SUPPLIED INFORMATION:
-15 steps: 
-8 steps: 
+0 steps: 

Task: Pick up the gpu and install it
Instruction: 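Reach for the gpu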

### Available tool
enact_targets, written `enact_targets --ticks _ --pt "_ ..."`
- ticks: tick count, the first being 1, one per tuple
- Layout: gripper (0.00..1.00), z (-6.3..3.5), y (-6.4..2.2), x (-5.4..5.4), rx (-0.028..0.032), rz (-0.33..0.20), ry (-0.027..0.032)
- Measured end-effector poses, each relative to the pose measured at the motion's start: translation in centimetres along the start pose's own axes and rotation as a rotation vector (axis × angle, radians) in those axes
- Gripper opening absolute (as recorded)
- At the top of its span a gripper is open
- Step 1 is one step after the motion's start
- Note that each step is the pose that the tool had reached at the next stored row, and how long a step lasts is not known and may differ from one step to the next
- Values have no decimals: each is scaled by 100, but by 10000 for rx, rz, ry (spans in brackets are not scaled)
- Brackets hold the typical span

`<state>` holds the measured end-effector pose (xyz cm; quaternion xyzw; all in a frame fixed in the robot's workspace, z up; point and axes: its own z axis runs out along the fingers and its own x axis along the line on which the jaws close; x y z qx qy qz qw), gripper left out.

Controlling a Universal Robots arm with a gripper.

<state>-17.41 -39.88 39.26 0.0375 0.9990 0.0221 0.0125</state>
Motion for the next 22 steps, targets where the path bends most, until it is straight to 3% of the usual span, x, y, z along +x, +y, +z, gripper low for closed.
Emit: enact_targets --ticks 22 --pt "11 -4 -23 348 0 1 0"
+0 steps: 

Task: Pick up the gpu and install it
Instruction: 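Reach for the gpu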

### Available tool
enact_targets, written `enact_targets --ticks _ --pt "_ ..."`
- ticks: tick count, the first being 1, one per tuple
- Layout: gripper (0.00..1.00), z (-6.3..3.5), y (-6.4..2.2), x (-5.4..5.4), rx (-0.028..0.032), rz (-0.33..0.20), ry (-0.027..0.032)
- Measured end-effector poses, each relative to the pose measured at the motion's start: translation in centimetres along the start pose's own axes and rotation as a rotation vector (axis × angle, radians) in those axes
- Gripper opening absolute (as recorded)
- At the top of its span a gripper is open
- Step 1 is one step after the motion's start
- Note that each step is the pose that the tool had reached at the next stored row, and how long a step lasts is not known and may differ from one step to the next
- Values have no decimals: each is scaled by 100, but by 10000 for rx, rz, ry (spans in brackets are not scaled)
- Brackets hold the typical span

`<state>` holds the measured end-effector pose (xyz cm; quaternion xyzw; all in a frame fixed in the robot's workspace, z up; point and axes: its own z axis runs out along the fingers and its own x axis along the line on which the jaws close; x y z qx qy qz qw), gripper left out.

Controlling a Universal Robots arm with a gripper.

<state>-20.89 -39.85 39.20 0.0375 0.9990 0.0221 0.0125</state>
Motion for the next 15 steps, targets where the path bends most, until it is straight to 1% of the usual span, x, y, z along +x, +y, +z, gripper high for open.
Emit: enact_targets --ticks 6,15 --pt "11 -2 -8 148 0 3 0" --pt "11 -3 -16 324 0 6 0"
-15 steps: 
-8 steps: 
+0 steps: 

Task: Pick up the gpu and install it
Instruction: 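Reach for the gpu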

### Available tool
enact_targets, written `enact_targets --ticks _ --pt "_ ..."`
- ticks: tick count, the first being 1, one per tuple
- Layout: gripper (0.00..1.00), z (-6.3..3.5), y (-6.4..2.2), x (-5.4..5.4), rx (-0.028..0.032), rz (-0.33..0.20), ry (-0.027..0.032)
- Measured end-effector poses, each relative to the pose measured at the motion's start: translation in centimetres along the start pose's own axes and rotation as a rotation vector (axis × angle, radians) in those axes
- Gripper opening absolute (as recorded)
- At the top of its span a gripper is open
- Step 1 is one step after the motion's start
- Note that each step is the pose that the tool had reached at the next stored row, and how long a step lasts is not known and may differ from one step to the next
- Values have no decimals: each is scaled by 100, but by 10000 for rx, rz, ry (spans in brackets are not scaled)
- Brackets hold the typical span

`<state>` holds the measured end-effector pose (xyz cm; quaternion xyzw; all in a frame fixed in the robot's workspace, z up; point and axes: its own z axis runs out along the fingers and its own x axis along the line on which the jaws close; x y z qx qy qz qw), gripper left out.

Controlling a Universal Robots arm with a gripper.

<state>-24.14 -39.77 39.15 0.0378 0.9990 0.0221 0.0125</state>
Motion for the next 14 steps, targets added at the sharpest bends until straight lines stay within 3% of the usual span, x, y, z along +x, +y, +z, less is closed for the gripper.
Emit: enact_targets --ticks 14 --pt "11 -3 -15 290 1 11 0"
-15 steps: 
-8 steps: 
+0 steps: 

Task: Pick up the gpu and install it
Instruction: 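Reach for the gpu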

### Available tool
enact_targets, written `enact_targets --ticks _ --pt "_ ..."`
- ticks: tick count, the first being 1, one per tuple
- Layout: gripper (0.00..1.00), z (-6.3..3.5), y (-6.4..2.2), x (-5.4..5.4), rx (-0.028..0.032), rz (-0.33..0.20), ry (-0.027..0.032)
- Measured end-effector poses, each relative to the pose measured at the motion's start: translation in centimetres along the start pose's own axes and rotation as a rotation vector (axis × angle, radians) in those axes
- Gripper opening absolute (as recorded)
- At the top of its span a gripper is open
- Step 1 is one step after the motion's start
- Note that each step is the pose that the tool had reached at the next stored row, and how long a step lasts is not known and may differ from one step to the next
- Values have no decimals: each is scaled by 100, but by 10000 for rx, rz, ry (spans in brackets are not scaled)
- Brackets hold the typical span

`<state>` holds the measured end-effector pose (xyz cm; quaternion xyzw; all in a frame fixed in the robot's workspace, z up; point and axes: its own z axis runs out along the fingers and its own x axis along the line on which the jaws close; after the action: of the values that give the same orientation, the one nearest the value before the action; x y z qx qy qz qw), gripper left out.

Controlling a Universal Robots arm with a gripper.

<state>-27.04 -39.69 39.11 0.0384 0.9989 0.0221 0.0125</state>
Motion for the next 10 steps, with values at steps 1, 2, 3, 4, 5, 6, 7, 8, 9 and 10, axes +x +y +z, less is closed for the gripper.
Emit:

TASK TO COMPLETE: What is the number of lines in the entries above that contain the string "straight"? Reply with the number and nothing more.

EXPECTED ANSWER: 3